## TASK REQUIREMENTS:
The answer must be an exact reprint of the lines from the one with "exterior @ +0" through the final line of the data, with no pictures included.

## RECORDED DATA:
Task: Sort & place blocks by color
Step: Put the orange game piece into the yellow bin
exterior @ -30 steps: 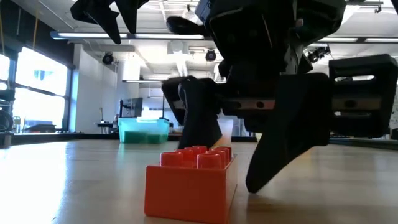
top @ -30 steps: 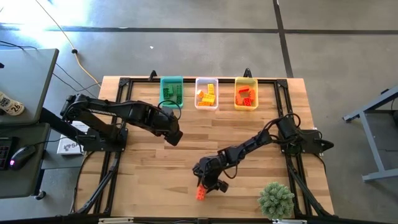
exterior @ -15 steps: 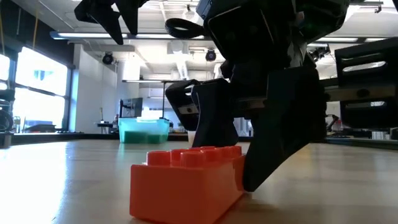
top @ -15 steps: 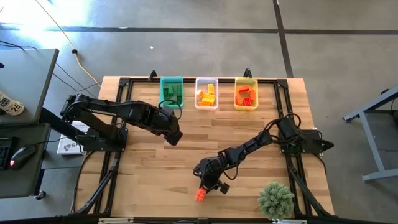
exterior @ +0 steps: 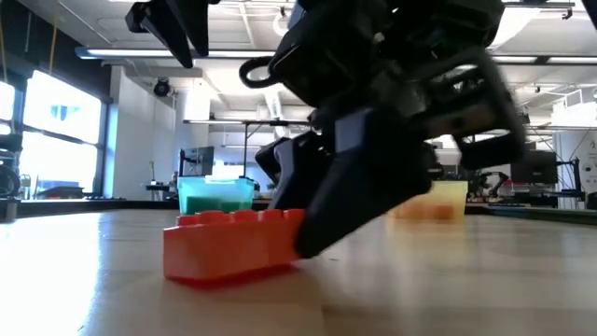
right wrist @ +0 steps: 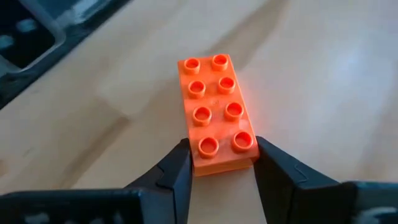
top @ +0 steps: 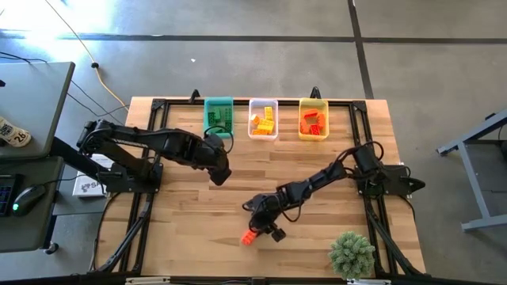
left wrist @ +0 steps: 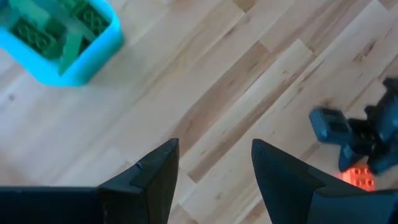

## TASK RESPONSE:
exterior @ +0 steps: 
right wrist @ +0 steps: 
top @ +0 steps: 
left wrist @ +0 steps: 

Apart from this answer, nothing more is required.